If you really thing investors throw around that much money on a hunch without some realistic expectations you're naive.
I'm afraid you are the naive one here. I not only think that investors often throw around that kind of cash without appropriate due diligence, I know it for a fact and have seen innumerable cases of it. Private equity funds get money from investors and then they have to go out and find investments for that money with no guarantee that such investments are available for reasonable prices. A lot of the froth in the dotcom era was too many dollars chasing too few good opportunities. Companies got funded that had no business being funded and prices for good companies got bid up so high that a positive return on the investment was very difficult. At any given time there are a finite number of reasonably priced investments to be made and much like any other market sometimes the bidding become irrationally exuberant. Just because people have a lot of money to invest doesn't mean they are necessarily competent at doing so.

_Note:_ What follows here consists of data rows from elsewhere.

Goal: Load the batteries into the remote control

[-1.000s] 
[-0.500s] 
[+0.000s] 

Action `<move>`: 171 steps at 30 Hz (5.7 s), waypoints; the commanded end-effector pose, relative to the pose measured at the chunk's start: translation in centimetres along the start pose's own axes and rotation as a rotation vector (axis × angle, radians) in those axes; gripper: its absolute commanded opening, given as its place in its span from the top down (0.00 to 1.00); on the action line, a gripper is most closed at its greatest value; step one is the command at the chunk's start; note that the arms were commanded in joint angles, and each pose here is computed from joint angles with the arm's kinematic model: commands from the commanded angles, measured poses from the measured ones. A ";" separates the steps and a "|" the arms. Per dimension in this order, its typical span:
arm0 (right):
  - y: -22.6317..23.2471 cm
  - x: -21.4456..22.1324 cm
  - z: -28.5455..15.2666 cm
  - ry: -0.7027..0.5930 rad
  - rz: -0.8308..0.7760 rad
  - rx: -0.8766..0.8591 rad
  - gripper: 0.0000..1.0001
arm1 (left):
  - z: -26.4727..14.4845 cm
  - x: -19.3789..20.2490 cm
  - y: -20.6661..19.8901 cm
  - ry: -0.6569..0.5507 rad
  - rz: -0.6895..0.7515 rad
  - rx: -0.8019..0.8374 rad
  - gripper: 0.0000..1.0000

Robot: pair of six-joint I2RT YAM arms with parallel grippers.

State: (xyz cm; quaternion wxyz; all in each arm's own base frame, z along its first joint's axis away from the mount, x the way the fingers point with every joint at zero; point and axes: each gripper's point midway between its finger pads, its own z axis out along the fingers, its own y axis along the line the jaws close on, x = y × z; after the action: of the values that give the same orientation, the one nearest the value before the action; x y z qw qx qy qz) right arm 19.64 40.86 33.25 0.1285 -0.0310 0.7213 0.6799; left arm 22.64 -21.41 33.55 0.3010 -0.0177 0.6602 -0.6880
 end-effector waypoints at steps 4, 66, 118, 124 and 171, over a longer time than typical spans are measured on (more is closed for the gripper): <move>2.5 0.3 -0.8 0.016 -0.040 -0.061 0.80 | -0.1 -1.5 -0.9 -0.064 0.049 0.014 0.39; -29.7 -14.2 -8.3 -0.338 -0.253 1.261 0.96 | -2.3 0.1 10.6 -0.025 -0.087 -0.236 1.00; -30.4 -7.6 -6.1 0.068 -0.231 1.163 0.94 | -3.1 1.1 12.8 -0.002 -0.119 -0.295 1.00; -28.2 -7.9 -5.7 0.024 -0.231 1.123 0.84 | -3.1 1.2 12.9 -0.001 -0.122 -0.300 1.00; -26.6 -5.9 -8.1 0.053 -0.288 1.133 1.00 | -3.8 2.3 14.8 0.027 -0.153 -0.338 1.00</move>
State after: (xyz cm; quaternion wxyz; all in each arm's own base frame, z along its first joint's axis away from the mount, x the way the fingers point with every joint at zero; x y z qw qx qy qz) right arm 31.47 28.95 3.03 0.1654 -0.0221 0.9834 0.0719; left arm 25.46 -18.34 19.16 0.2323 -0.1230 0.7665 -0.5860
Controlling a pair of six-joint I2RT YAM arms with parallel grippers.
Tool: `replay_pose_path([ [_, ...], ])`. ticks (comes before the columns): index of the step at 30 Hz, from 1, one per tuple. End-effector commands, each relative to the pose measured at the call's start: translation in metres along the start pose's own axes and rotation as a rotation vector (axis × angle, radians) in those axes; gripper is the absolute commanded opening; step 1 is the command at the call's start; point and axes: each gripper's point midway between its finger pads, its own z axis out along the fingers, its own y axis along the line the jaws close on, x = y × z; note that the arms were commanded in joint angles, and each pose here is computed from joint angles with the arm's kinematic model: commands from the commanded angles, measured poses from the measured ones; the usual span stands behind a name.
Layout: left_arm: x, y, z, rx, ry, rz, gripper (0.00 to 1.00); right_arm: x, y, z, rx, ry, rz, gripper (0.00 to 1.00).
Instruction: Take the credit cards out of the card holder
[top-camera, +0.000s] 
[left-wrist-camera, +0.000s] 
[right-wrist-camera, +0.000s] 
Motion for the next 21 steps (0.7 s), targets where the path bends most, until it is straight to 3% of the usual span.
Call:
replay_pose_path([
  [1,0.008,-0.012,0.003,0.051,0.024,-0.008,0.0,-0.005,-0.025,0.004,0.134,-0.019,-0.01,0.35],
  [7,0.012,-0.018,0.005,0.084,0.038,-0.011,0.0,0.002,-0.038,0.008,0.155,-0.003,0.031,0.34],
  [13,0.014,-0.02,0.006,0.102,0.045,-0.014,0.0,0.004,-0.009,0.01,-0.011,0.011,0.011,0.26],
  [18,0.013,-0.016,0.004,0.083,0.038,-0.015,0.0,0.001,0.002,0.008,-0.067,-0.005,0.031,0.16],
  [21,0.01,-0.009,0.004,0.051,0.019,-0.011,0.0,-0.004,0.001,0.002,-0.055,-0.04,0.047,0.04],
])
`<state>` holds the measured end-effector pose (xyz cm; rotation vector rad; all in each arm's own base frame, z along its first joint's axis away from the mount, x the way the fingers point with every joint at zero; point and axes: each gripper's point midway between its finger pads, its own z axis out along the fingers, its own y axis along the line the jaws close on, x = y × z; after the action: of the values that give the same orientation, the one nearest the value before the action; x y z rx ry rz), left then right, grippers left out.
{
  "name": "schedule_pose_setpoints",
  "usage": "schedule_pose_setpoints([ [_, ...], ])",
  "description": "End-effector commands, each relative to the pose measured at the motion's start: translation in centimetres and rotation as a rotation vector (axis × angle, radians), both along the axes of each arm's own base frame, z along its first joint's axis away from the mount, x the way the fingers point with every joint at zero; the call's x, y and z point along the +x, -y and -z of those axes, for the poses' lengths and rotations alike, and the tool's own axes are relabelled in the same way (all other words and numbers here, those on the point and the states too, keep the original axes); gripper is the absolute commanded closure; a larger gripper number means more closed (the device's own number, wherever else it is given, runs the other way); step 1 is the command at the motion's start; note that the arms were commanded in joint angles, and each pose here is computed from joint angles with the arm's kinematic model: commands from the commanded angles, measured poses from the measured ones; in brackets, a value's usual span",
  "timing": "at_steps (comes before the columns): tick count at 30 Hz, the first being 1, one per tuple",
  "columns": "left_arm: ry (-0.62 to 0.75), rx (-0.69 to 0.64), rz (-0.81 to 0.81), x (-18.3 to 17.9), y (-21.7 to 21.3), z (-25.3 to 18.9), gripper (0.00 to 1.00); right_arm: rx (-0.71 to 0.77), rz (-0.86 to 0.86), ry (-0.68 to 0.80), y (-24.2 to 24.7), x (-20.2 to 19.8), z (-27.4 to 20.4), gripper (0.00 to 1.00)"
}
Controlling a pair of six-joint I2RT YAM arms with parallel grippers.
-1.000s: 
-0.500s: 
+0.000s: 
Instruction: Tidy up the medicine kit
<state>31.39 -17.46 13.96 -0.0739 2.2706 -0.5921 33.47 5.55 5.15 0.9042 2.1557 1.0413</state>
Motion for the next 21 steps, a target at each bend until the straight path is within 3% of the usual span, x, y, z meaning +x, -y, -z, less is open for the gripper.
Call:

Look at it this way. 80-90% of mutual funds under perform the market average in any given year and almost none can do it for multiple years in a row. These are managed by experienced investment professionals with access to all the available information about the companies they invest in. And yet you think these people have some special advantage or insight? Big investors make stupid investments all the time. They just have to hope that some of their investments work out well enough to make up for the bad ones.
Also, if most of your investments break even and 1 in 10 is a huge hit then you are WAY ahead of the game.
I said "break even AT BEST". The at best bit is important. Many of them will lose money, sometimes a lot. Typically private equity funds will see 6-8 of their investments underwater to breakeven. 1-2 will be mild successes and if things go well, 1-2 at best will be big successes.